# 1964 impala SS. Fair market value



## TrueOGcadi (Apr 20, 2003)

I found a one owner 64 impala super sport. One owner car, just wondering what would be a Fair market value for this car in this economy.









Factory numbers Macthing 283.
Factory a/c
Power steering
power brakes
Tilt wheel
Vacumn ash tray

Absolutly zero rust on car...all weather stripping in great shape. door open and close great. One owner car who is in his 80s, first repaint since new. california car built in Lost angeles.


----------



## Moe Built (Feb 10, 2010)

7-12K


----------



## CHITOWN LOS (Mar 17, 2011)

TrueOGcadi said:


> I found a one owner 64 impala super sport. One owner car, just wondering what would be a Fair market value for this car in this economy.
> View attachment 373995
> Factory numbers Macthing 283.Factory a/cPower steeringpower brakesTilt wheelVacumn ash trayAbsolutly zero rust on car...all weather stripping in great shape. door open and close great. One owner car who is in his 80s, first repaint since new. california car built in Lost angeles.


around 12gs,


----------



## elphoenixquetzal (Oct 7, 2010)

http://www.nadaguides.com/Classic-C...Super-Sport/2-Door-Hardtop-Sport-Coupe/Values


----------



## elphoenixquetzal (Oct 7, 2010)

So what the other guys are saying around 12G's


----------



## 925rider (Aug 15, 2005)

i think 12 is high...but with those options i would say closer to 10....i only say that because i find solid ss with no options around for 5-7k


----------



## maximus63 (Aug 18, 2010)

7k - 10k my guess:rant:


----------



## westcoastlowrider (Mar 17, 2010)

in SoCal easily 12k. anything below 10 is a steal for a car like that if it really has zero rust.


----------



## TrueOGcadi (Apr 20, 2003)

westcoastlowrider said:


> in SoCal easily 12k. anything below 10 is a steal for a car like that if it really has zero rust.

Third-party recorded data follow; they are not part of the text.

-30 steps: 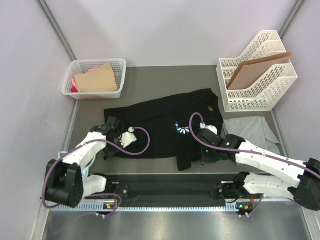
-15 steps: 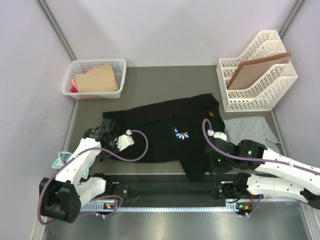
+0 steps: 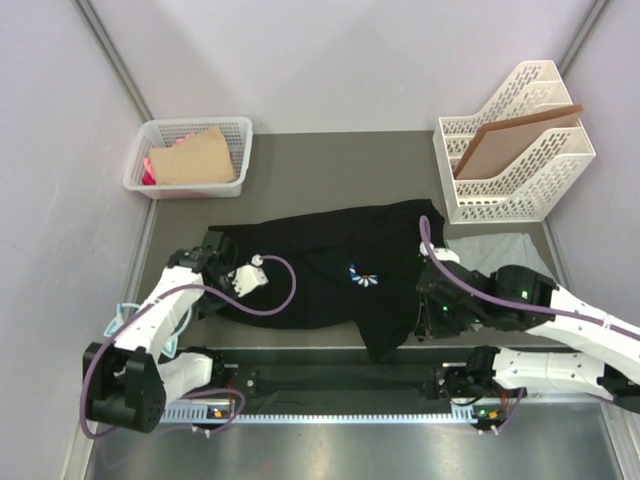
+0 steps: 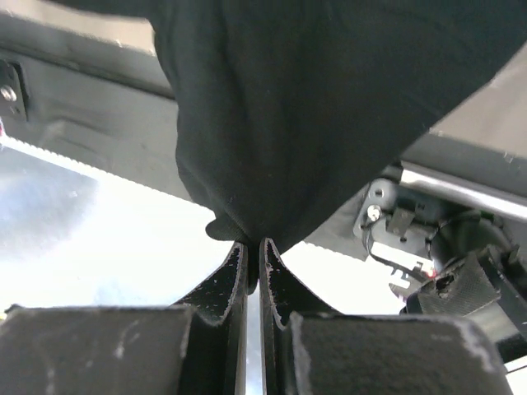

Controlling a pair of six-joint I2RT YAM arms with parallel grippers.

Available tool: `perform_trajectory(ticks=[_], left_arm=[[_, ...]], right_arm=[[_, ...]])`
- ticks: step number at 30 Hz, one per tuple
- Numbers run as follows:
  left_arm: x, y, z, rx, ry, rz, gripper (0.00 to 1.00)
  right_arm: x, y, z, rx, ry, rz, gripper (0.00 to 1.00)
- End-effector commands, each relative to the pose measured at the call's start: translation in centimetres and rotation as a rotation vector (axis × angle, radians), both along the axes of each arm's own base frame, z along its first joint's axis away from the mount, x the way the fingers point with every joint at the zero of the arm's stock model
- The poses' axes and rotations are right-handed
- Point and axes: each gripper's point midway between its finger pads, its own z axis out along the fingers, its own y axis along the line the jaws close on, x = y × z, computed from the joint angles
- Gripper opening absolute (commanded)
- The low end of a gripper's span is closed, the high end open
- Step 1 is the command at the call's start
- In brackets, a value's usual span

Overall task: Fold and stack the t-shirts
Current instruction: Fold the other side of the tshirt into a rectangle

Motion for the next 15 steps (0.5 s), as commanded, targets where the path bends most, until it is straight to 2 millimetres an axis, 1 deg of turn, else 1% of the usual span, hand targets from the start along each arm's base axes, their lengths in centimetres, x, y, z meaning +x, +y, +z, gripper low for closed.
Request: perform_trajectory(ticks=[1,2,4,5,6,7,9,10,12,13,14,15], left_arm=[[3.6,-0.2,1.1,-0.004,-0.072,-0.014,0.2],[4.0,-0.1,1.2,-0.002,-0.075,-0.009,0.2],[5.2,0.0,1.7,0.003,-0.09,-0.015,0.2],[5.5,0.2,1.8,0.008,-0.094,-0.011,0.2],[5.9,0.3,1.7,0.014,-0.085,-0.015,0.2],[6.4,0.3,2.1,0.016,-0.096,-0.013,0.2],[7.0,0.5,2.1,0.021,-0.091,-0.011,0.2],[7.2,0.6,2.1,0.022,-0.09,-0.008,0.2],[7.4,0.6,1.9,0.027,-0.085,-0.007,0.2],[7.6,0.7,1.9,0.028,-0.089,-0.004,0.2],[7.6,0.7,1.7,0.03,-0.081,-0.007,0.2],[7.5,0.8,1.5,0.032,-0.073,-0.005,0.21]], right_arm=[[2.4,0.0,1.6,-0.047,-0.083,0.004,0.0],[3.5,0.0,1.8,-0.041,-0.094,-0.024,0.0],[4.7,-0.2,1.8,-0.047,-0.115,-0.02,0.0],[6.0,-0.5,1.9,-0.043,-0.129,-0.036,0.0],[6.7,-0.7,1.9,-0.046,-0.135,-0.045,0.0],[7.9,-1.0,1.9,-0.044,-0.149,-0.08,0.0],[9.1,-1.2,1.6,-0.064,-0.16,-0.069,0.0],[10.3,-1.2,1.7,-0.053,-0.174,-0.097,0.0],[11.3,-0.7,1.6,-0.035,-0.172,-0.087,0.0],[12.3,-0.4,1.8,-0.015,-0.191,-0.104,0.0],[12.8,-0.1,1.5,-0.018,-0.182,-0.095,0.0],[13.4,0.2,1.7,-0.013,-0.19,-0.097,0.0]])
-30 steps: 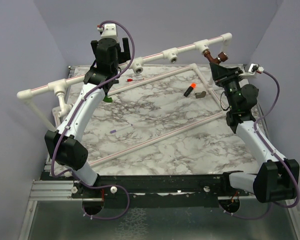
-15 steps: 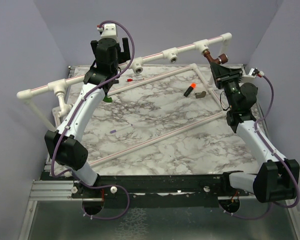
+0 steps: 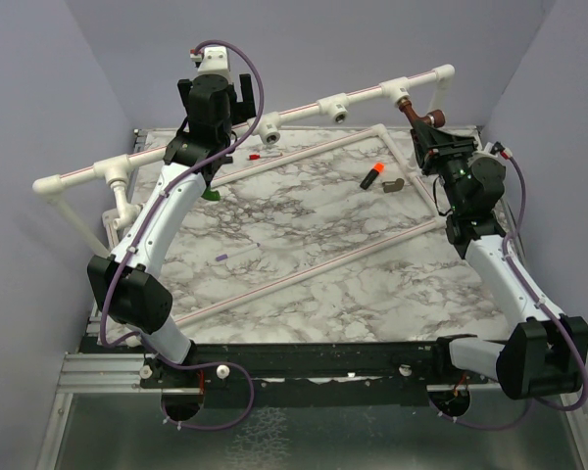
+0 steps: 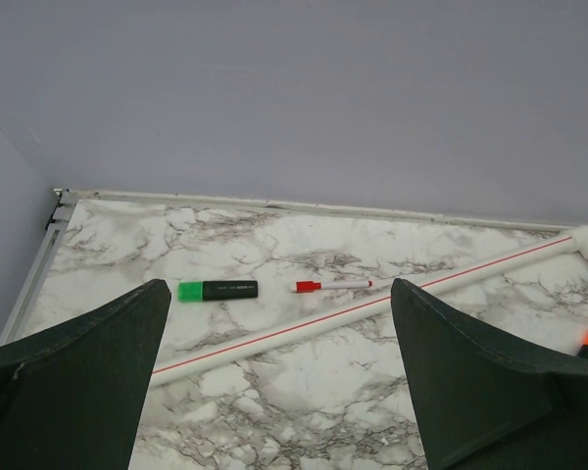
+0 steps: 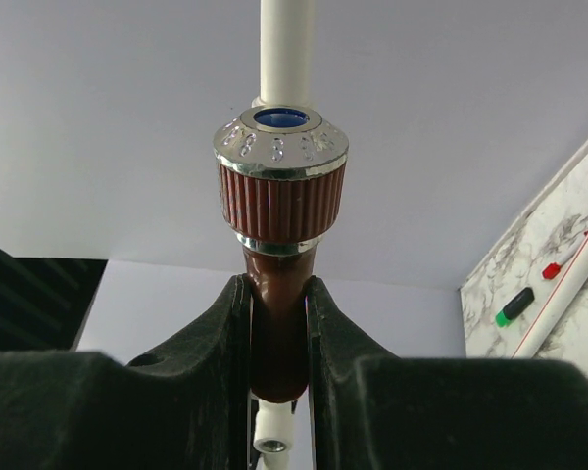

no rust at all bro....the guy bought from patterson ca here in nor caland has been garaged since.


----------



## keneken (Oct 15, 2006)

Send me the info. I'll talk him down for you.


----------



## TrueOGcadi (Apr 20, 2003)

keneken said:


> Send me the info. I'll talk him down for you.


dawgi if i told you what im getting it for you would shit your pants!!!! just trying to estimate what i can make off of it lol


----------



## CHITOWN LOS (Mar 17, 2011)

keneken said:


> Send me the info. I'll talk him down for you.


x35


----------



## keneken (Oct 15, 2006)

TrueOGcadi said:


> dawgi if i told you what im getting it for you would shit your pants!!!! just trying to estimate what i can make off of it lol


Sell between 10-12. Pm me the price your getting it for, I have my diaper on.


----------



## TrueOGcadi (Apr 20, 2003)

keneken said:


> Sell between 10-12. Pm me the price your getting it for, I have my diaper on.


haha PM sent homie


----------



## westcoastlowrider (Mar 17, 2010)

DONT TAKE A PENNY LESS THAN 12k


----------



## ULTRAMAN (Aug 18, 2011)

Id say round 8-10 grand but for LIL 5-6:scrutinize:


----------



## TrueOGcadi (Apr 20, 2003)

westcoastlowrider said:


> DONT TAKE A PENNY LESS THAN 12k


thats around what i was going to ask for it, Factory ac and tilt wheel together is hard to find....the cars cool i might just keep it and build it up who knows:dunno:


----------



## CHEVERES_1987SS (Oct 9, 2009)




----------



## Ragtop Ted (Sep 11, 2007)

Did you get it???


----------



## TrueOGcadi (Apr 20, 2003)

Ragtop Ted said:


> Did you get it???


not yet still gotta put a lean on it to get the title staright....cant find the owner i think he may be dead....just gotta wait it out


----------